Il CCIT raduna ogni anno per un convegno, che si celebra sempre in un Paese diverso dell’Europa, persone Rom, Sinti, Camminanti e Gadje, preti, religiosi, laici di ogni cultura, lingua e religione, impegnati o che desiderano impegnarsi insieme, in un comune cammino umano ed evangelico a partire dalla vita degli zingari.
“L’equipe di Nevi Yag, oltre a rappresentare gli operatori pastorali di Rom e Sint dal Portogallo all’Ucraina, cerca di trasmettere i contenuti dei convegni e di far conoscere la nostra spiritualità che nasce dall’incontro e dalla amicizia tra noi e con i Rom stessi”, spiega p. Agostino.
Il popolo dei Tzigani riunisce molti gruppi etnici come Sinti, Rom, Manus, Gitani, Yéniches, i Travelleres, camminanti e altri. Il CCIT cerca di essere uno stimolo per questa pastorale che è plurale e diversificata a seconda dei paesi e delle situazioni concrete. I responsabili di ogni pastorale nazionale sono nominati dalle differenti Conferenze episcopali e possono essere vescovi, preti, religiosi/se e laici. Attualmente la presidente del CCIT è la teologa italiana Cristina Simonelli di Verona. L’anno prossimo si incontreranno a Bologna anche per festeggiare i 50 anni di cammino del CCIT, fondato da un prete francese chiamato ‘Joska’.
Lo scopo dell’incontro è ritrovarsi insieme per pregare, scambiarsi esperienze, riflettere, lavorare in gruppi per aprire piste, visioni generali, in modo da accogliere quella creatività ispirata dallo Spirito Santo e dare vita a nuovi stimoli per questa azione pastorale di annuncio del Vangelo.

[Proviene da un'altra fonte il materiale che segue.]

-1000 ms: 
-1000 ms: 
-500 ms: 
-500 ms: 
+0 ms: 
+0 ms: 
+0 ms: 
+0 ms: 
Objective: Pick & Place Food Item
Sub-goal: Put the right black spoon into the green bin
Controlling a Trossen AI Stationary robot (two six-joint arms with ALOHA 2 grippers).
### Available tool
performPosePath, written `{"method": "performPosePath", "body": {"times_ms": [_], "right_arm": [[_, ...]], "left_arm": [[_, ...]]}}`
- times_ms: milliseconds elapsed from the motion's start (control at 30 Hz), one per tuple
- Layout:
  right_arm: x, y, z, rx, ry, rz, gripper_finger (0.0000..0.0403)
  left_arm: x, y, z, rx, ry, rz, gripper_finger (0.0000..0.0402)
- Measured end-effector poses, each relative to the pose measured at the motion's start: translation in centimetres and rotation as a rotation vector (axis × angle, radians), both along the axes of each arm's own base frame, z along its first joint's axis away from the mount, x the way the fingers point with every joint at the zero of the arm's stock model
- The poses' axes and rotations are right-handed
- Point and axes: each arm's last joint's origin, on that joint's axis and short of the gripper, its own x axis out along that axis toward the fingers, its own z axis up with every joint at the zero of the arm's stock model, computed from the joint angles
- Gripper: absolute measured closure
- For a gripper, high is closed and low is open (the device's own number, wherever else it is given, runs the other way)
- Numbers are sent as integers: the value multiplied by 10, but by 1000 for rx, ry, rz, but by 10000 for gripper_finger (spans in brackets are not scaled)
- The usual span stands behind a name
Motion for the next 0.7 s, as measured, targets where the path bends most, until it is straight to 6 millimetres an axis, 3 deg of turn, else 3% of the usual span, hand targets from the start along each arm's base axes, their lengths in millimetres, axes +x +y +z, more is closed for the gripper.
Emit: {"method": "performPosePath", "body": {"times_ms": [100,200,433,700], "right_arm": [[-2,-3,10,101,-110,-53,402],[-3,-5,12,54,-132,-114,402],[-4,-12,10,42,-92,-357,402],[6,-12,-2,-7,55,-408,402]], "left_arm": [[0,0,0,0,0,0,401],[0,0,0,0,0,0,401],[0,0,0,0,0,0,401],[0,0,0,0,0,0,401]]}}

Il bollettino Nevi Yag è pubblicato online una volta l’anno.
In Italia, la Migrantes è l’espressione della Conferenza Episcopale Italiana che raggruppa i 5 settori della mobilità umana, compresa quella di Rom e Sinti. Quest’ultima è iniziata con piccoli passi, circa 60 anni fa, grazie a persone illuminate, tra queste anche una fraternità delle Piccole Sorelle di Charles de Foucauld che nel 1965 decidono di vivere all’interno dei campi Rom. Come non citare, poi, don Mario Riboldi che, sempre in quello stesso periodo, inizia a vivere tra i campi Rom della diocesi di Milano e vi starà per circa 45 anni, dedicandosi alla evangelizzazione, allo studio dei loro dialetti e alla traduzione dei Vangeli nella lingua Romanès.

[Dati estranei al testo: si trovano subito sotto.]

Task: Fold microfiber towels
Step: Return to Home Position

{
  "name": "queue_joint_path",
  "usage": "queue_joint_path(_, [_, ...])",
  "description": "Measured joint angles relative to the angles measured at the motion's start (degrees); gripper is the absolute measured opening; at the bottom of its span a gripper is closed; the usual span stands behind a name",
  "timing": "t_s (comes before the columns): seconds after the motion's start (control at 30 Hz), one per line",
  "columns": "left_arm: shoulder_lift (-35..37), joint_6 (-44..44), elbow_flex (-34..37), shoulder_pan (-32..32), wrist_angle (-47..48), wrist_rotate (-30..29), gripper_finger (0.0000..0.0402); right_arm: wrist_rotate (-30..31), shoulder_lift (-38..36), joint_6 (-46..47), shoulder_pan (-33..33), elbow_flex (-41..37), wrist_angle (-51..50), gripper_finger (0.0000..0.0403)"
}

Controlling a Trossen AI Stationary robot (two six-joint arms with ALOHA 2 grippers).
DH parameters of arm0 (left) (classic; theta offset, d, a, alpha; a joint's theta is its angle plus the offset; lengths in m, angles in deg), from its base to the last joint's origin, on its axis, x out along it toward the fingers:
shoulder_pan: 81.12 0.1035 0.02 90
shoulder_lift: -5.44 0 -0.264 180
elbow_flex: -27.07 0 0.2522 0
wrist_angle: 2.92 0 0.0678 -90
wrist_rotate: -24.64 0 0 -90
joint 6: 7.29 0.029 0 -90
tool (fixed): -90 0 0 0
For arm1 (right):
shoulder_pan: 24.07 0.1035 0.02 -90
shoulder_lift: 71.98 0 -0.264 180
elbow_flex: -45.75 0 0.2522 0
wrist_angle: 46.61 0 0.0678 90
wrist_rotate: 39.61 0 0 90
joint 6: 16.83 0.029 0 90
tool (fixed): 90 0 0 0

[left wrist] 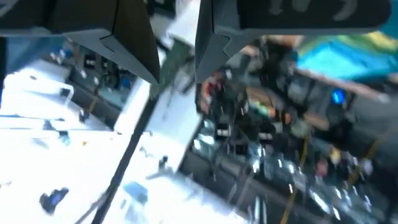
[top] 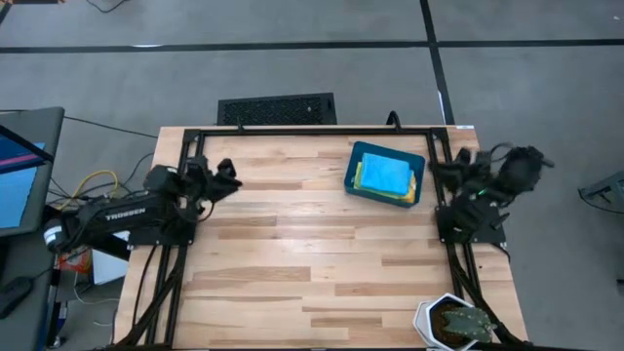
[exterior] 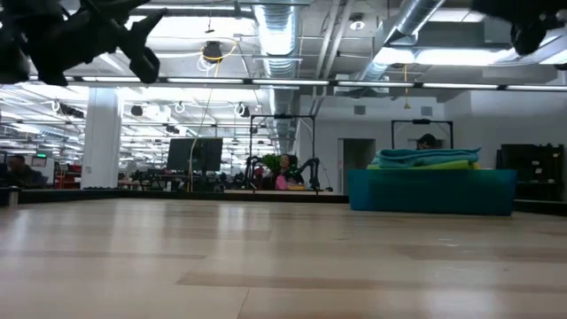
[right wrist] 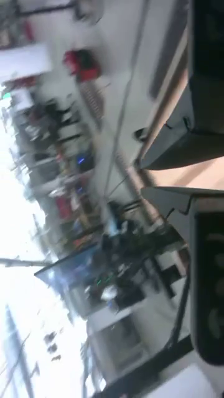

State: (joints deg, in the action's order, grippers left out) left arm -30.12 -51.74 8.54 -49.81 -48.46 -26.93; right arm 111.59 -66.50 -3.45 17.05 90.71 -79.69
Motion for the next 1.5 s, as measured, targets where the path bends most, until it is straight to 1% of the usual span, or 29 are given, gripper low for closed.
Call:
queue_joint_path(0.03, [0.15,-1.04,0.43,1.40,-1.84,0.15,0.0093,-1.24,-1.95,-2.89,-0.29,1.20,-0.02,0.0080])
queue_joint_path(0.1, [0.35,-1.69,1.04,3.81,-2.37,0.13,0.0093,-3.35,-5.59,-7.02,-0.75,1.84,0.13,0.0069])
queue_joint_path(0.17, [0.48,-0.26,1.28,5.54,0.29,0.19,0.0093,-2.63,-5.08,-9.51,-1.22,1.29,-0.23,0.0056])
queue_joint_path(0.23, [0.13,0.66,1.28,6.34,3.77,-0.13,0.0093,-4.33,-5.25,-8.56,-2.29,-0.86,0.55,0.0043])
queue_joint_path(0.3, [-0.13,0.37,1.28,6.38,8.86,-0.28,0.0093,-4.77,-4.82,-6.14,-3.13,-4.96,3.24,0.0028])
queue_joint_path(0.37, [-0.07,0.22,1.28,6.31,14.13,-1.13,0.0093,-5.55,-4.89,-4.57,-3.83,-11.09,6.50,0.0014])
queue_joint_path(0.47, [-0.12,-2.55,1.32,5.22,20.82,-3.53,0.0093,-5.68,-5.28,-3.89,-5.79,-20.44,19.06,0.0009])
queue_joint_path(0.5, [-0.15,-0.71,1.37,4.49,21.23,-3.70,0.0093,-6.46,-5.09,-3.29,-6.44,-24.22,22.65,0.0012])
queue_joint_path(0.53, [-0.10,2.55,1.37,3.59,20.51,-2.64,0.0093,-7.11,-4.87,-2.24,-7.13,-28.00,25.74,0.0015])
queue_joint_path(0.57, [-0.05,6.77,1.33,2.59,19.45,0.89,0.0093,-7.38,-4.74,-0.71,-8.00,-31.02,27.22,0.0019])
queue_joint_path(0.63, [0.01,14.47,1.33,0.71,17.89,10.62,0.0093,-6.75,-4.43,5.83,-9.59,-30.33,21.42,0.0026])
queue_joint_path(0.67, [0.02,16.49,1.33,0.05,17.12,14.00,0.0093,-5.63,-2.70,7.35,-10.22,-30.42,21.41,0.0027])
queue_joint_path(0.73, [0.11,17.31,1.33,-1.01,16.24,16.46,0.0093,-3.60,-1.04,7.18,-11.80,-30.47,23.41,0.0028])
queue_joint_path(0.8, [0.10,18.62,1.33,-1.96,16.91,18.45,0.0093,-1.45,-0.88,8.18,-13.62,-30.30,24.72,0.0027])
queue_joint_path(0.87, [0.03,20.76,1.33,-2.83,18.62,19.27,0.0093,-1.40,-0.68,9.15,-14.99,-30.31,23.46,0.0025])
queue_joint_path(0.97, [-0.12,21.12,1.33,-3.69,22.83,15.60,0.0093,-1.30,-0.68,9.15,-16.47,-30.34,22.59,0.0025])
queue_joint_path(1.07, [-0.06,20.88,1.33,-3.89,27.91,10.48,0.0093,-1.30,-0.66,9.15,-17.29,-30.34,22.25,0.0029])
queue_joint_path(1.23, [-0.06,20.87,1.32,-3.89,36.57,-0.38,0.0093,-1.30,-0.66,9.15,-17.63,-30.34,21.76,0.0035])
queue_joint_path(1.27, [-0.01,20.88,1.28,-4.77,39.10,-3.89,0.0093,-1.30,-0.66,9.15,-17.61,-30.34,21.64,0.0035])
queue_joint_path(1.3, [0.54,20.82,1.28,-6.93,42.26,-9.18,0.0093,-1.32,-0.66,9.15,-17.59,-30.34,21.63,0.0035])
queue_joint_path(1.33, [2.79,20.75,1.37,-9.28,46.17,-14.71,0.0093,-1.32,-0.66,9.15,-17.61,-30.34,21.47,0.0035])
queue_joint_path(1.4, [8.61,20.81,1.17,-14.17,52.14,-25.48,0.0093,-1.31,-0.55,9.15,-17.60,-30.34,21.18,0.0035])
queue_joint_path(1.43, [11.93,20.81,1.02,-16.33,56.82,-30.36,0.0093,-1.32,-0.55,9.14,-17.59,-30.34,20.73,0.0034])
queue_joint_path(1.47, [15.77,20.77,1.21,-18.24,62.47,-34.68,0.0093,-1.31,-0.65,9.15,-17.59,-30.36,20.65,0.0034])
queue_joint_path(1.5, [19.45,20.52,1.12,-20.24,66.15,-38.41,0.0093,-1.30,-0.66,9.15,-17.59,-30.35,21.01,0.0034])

Altre modalità sono rappresentate da parrocchie che accolgono gli Tzigani della città, come avviene in Slovacchia, Repubblica Ceca, Ungheria, formando centri di aggregazione dove i Rom sono accompagnati nello studio e nella formazione professionale. Ma sono tante le esperienze, diverse tra loro, vissute nei vari Paesi europei, di carattere pastorale e sociale, anche in vista di un’integrazione nel tessuto sociale.